俺は甲板のロープをまとめながら、服の中に隠したロザリオにそっと触れる。自動発動の『厄災』は完璧に抑え込まれているため、船の操作に支障が出るような不運は一切起きていない。
《クク……。海軍、か。この世界の『権力』の軍勢だな。クロウ、お主のそのロザリオのスイッチ、大がかりな海戦でも試してみるか?》
霊体としてマストの天辺から見下ろしているマタムネが、愉しそうに語りかけてくる。
(いや、大立ち回りを演じて有名人になるつもりはねえよ。俺はこの2周目、誰にも縛られずに気ままに自由に行きたいんだ。……ただ、面白そうなオモチャ(能力)があるんだから、退屈しのぎにちょっと悪戯するくらいはいいだろ?)
オーロ・ジャクソン号は錨を上げ、滑るように港を出港した。
しかし、島を離れてしばらく進んだところで、水平線の向こうから巨大な影が姿を現した。白い帆に刻まれた『MARINE』の文字――海軍の軍艦が、こちらの退路を塞ぐように扇状に展開していたのだ。
「囲まれてるぞ! ロジャー船長!」
「がはは、上等だ! 砲撃の用意をしろ! 正面突破だ!」
軍艦の主砲が火を吹き、激しい砲撃の音が海原に轟き渡る。
水飛沫がオーロ・ジャクソン号の甲板を濡らす中、俺は見習いとして大砲の弾を運ぶフリをしながら、迫り来る軍艦の『気配』を見聞色(霊視)でじっと観察していた。
(正面の1隻……あの配置は絶妙にこちらの進路を邪魔してるな。……よし、ちょっとだけ航海の邪魔者を退いてもらうか)
俺は弾薬箱の影に隠れ、ロザリオの結界をほんのわずかだけ緩めた。
そして、前世の陰陽術で鍛えた『遠隔への指向性』を、ヤクヤクの実の不運エネルギーに乗せて、正面の軍艦の操舵室目がけてピンポイントで放つ。
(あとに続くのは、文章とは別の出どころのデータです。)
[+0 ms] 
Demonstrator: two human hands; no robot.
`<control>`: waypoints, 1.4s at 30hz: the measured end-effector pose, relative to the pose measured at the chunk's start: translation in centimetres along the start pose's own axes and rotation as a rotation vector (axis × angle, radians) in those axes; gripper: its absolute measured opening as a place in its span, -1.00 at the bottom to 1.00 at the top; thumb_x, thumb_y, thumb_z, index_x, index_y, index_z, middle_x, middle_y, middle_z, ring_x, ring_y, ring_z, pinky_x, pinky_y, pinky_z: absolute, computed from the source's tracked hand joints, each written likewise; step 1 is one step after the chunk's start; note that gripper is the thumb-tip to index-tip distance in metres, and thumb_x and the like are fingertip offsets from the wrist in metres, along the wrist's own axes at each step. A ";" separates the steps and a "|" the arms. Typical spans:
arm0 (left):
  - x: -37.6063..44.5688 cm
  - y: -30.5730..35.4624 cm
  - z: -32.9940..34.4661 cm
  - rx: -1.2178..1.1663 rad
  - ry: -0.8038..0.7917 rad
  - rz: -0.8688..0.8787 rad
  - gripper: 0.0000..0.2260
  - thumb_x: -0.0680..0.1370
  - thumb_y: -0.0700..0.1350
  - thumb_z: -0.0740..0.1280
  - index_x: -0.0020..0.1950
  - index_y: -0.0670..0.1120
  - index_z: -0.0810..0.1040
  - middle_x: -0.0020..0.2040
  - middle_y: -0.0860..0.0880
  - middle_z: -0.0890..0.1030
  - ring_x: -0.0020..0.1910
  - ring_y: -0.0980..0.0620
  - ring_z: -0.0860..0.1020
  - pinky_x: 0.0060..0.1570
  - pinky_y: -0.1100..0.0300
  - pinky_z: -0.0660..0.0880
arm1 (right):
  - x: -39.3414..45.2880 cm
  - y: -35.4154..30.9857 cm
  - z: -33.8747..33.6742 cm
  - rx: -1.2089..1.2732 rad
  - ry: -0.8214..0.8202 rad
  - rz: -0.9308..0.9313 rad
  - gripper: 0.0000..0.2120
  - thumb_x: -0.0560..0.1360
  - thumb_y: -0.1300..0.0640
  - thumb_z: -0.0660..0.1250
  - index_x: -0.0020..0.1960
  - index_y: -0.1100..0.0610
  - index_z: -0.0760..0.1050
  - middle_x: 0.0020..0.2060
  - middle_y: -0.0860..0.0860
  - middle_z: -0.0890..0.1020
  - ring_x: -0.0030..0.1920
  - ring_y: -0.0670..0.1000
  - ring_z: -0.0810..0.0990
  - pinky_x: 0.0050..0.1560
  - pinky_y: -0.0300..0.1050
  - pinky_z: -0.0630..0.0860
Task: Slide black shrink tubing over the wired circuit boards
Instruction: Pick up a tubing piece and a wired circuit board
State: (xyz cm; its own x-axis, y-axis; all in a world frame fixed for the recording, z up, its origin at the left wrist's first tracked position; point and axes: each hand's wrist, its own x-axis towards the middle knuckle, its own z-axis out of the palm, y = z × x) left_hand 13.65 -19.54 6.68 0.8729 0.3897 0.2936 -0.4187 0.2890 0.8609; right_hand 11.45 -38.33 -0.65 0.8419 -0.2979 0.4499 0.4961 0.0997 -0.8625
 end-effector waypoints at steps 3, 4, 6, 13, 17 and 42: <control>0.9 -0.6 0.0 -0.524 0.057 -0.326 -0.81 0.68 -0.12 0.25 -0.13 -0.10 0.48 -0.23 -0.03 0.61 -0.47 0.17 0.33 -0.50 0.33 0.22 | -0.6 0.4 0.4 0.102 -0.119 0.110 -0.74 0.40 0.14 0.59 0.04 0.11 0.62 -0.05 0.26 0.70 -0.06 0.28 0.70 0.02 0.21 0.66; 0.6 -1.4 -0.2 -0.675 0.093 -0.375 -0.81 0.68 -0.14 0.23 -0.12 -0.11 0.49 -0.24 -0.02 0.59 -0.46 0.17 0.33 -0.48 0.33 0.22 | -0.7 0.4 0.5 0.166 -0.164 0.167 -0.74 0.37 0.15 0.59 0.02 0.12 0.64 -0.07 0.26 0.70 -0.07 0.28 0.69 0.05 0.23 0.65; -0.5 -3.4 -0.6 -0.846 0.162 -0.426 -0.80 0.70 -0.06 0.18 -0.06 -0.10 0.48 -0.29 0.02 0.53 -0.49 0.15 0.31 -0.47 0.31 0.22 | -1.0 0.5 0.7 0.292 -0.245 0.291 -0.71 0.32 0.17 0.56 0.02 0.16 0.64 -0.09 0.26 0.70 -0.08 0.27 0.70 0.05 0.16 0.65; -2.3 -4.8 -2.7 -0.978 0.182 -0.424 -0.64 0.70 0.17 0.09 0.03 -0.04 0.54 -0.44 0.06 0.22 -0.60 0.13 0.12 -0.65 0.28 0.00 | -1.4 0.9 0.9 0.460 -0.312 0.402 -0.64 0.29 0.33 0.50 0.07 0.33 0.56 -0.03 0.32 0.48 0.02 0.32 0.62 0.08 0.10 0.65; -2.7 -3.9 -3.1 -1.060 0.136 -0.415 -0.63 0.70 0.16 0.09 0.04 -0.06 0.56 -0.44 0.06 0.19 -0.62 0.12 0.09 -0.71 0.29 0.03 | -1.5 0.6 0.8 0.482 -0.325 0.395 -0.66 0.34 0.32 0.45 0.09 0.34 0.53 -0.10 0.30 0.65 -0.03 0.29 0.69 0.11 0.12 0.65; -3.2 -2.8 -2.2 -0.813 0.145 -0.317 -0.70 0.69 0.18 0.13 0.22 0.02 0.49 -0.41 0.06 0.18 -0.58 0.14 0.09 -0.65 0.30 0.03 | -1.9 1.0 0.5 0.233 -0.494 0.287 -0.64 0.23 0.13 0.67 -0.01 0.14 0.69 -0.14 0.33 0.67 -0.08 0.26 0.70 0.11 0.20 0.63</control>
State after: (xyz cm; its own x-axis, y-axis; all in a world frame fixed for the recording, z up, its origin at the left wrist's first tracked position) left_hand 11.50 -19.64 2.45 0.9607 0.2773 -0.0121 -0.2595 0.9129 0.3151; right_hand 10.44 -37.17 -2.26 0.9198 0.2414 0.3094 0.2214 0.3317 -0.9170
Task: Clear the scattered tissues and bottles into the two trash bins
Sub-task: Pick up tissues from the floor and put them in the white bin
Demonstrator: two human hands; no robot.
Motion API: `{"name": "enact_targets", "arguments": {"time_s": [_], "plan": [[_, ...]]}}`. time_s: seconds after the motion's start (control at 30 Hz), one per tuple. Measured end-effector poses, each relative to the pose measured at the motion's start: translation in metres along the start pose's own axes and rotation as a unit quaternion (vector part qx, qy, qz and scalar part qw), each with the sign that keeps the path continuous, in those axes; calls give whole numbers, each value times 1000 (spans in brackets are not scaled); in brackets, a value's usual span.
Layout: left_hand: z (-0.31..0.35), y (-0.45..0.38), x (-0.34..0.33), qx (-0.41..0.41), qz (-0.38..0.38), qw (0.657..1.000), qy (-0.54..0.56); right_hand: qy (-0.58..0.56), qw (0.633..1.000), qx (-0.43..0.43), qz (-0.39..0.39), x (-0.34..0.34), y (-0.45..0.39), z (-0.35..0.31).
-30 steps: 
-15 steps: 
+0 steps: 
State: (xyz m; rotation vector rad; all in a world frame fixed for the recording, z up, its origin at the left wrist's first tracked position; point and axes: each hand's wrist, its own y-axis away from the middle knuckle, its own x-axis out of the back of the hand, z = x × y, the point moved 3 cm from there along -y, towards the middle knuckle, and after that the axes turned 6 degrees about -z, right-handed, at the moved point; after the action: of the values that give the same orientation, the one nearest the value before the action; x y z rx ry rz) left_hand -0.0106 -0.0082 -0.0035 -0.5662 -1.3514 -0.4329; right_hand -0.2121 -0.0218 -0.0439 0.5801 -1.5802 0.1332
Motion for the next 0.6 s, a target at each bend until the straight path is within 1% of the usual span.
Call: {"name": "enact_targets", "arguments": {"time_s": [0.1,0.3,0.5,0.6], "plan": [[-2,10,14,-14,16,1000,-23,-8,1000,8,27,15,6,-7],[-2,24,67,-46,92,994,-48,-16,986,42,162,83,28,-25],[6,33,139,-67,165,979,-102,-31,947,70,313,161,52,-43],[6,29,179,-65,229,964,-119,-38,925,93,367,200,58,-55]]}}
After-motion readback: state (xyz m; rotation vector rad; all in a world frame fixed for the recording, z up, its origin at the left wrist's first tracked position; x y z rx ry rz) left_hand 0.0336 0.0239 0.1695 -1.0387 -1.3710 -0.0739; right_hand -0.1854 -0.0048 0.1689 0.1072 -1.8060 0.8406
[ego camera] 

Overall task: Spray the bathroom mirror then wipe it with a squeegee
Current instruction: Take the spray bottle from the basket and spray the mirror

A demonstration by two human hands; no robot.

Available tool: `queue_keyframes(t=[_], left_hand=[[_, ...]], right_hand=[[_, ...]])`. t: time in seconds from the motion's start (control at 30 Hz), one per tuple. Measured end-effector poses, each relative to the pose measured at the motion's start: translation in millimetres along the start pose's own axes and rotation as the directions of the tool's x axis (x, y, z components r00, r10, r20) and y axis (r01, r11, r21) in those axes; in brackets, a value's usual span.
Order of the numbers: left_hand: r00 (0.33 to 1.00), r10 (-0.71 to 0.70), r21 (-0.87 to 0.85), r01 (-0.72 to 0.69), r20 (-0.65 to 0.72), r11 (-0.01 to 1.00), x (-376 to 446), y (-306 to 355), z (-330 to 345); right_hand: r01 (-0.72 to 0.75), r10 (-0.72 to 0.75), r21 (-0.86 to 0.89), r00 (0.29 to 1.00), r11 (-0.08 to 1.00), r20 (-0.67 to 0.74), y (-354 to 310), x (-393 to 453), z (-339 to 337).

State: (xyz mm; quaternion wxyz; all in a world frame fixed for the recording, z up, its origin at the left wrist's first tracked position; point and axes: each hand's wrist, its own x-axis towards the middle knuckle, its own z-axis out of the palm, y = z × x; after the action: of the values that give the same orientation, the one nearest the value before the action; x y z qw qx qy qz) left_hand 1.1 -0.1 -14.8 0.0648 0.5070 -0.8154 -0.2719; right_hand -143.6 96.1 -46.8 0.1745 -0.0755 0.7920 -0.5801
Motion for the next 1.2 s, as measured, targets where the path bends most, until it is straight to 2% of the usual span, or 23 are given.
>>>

――接触ではなく、空間を超えた『視線による厄災の付与』。
その瞬間、正面の軍艦の舵を握っていた海軍兵の腕が、謎の強烈な突っ張り(こむら返り)を起こした。
「う、うわあああ!? 腕が、腕が動かんっ!?」
「どうした! 舵を左に切れ! 激突するぞ!」
海軍兵が苦悶の表情で舵を固定したまま倒れ込んだ拍子に、軍艦は不自然に急旋回を始めてしまう。その結果、隣を進んでいた別の軍艦の側面に、大音響と共に自ら激突していった。
ズガガガガァン!!!
「な、なんだと!? 正面の軍艦同士が同士討ちを始めたぞ!?」
「操舵のミスか!? 嘘だろ、あんなベテランの海兵たちが!」
予期せぬ海軍の自滅により、扇状の包囲網の正面にぽっかりと巨大な風穴が空いた。
ロジャーはその好機を見逃さず、剣を高く掲げて叫ぶ。
「がははは! 運がこっちに向いてやがる! 野郎ども、あの隙間を全速力で突き抜けるぞォ!!」
歓声を上げる船員たちと共に、オーロ・ジャクソン号は海軍の包囲網を鮮やかに突破していく。
俺はロザリオを再び服の奥へと仕舞い込み、飄々とした笑みを浮かべながら、何食わぬ顔で次の砲弾を運び始めるのだった。